* [Activity]
Write out, word for word, every line in the data below from the one containing "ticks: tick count" to the one containing "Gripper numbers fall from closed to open", both of them included.

* [Data excerpts]
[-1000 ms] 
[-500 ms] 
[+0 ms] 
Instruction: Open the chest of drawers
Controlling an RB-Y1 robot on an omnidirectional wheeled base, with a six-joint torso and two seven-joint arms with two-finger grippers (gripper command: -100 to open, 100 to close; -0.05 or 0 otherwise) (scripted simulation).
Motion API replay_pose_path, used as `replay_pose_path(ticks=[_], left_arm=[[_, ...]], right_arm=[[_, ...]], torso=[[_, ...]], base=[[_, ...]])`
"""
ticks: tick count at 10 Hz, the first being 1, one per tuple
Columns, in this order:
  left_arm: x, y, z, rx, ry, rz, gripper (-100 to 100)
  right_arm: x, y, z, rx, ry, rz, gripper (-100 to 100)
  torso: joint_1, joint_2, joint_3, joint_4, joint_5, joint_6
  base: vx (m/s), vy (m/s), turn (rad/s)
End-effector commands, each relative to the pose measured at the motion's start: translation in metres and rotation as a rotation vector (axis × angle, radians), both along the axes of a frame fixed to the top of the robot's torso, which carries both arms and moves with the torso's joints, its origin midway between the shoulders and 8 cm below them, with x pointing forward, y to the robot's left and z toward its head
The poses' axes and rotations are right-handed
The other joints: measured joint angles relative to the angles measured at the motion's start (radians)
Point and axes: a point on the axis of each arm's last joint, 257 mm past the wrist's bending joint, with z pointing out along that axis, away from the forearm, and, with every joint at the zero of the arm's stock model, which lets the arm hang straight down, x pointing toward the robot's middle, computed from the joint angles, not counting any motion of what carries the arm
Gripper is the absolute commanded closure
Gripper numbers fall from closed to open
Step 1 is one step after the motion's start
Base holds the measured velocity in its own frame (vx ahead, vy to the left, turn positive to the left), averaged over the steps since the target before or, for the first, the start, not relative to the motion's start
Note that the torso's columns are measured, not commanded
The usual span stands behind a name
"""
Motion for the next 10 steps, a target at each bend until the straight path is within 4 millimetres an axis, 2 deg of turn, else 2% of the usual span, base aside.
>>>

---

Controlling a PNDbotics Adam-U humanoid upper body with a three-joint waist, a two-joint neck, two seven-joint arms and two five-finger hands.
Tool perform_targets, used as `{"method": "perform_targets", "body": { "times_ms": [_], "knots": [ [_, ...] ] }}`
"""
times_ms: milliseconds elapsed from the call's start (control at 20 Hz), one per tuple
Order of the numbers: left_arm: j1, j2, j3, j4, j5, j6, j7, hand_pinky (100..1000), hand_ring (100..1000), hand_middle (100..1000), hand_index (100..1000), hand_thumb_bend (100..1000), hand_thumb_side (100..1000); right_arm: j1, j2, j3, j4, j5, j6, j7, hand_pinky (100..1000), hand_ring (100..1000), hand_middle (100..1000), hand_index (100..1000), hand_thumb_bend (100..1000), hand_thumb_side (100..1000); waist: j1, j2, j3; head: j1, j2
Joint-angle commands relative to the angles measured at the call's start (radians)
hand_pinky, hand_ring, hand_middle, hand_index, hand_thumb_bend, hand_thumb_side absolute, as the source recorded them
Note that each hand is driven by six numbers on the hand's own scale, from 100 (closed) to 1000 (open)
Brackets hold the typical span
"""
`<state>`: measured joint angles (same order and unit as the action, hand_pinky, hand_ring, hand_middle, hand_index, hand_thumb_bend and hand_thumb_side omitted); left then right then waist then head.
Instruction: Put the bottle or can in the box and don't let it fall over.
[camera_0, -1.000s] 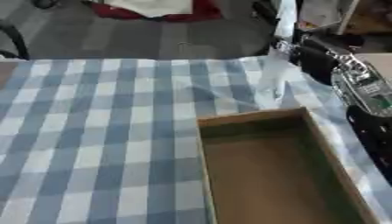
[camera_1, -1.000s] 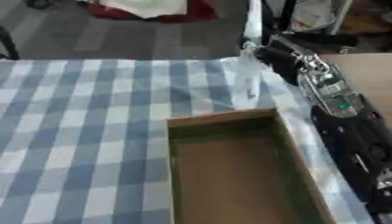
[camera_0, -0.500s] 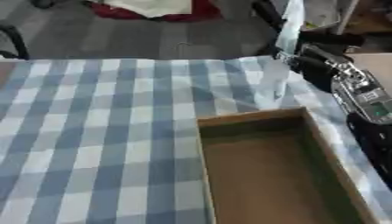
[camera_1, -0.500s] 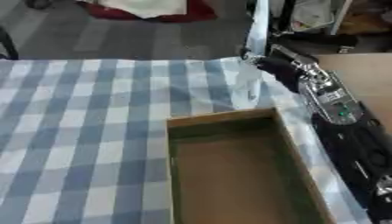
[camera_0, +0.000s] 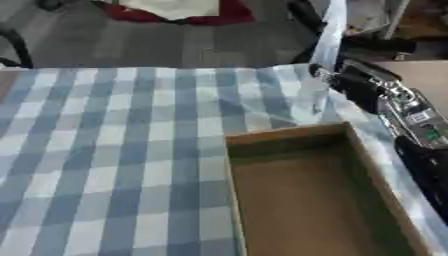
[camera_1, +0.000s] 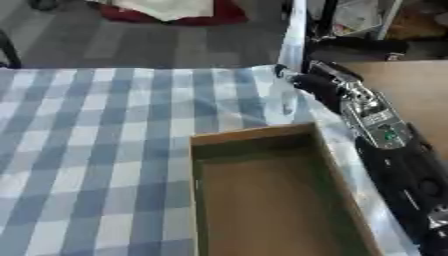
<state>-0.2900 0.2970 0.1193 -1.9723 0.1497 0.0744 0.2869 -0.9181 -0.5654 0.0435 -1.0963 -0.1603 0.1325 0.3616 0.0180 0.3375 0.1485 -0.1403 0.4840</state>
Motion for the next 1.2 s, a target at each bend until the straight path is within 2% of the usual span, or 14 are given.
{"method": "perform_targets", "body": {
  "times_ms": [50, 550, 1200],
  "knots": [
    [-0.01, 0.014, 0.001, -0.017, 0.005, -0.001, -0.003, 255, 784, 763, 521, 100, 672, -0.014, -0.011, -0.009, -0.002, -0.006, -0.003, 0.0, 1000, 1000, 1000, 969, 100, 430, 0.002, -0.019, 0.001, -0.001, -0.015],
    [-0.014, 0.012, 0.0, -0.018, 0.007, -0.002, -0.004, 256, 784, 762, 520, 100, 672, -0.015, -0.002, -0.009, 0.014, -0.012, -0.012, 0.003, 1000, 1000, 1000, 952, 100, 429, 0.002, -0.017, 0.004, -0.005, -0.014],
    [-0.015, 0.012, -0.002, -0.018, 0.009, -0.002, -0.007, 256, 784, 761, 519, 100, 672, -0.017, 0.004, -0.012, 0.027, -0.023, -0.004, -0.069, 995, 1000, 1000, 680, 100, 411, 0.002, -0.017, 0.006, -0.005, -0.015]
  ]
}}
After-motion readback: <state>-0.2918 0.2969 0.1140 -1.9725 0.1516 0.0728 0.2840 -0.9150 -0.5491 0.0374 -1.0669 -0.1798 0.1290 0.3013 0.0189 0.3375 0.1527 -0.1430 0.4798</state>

* [Output for this exercise]
ticks: tick count at 10 Hz, the first being 1, one per tuple
Columns, in this order:
  left_arm: x, y, z, rx, ry, rz, gripper (-100 to 100)
  right_arm: x, y, z, rx, ry, rz, gripper (-100 to 100)
  torso: joint_1, joint_2, joint_3, joint_4, joint_5, joint_6
  base: vx (m/s), vy (m/s), turn (rad/s)
End-effector commands, each relative to the pose measured at the motion's start: translation in metres and rotation as a rotation vector (axis × angle, radians), both along the axes of a frame fixed to the top of the robot's torso, which carries both arms and moves with the torso's joints, its origin midway between the shoulders and 8 cm below them, with x pointing forward, y to the robot's left and z toward its head
The poses' axes and rotations are right-handed
The other joints: measured joint angles relative to the angles measured at the motion's start (radians)
Point and axes: a point on the axis of each arm's last joint, 257 mm past the wrist's bending joint, with z pointing out along that axis, away from the forearm, and, with every joint at the zero of the arm's stock model, which lets the arm hang straight down, x pointing toward the robot's middle, computed from the joint angles, not counting any motion of what carries the arm
Gripper is the absolute commanded closure
Gripper numbers fall from closed to open

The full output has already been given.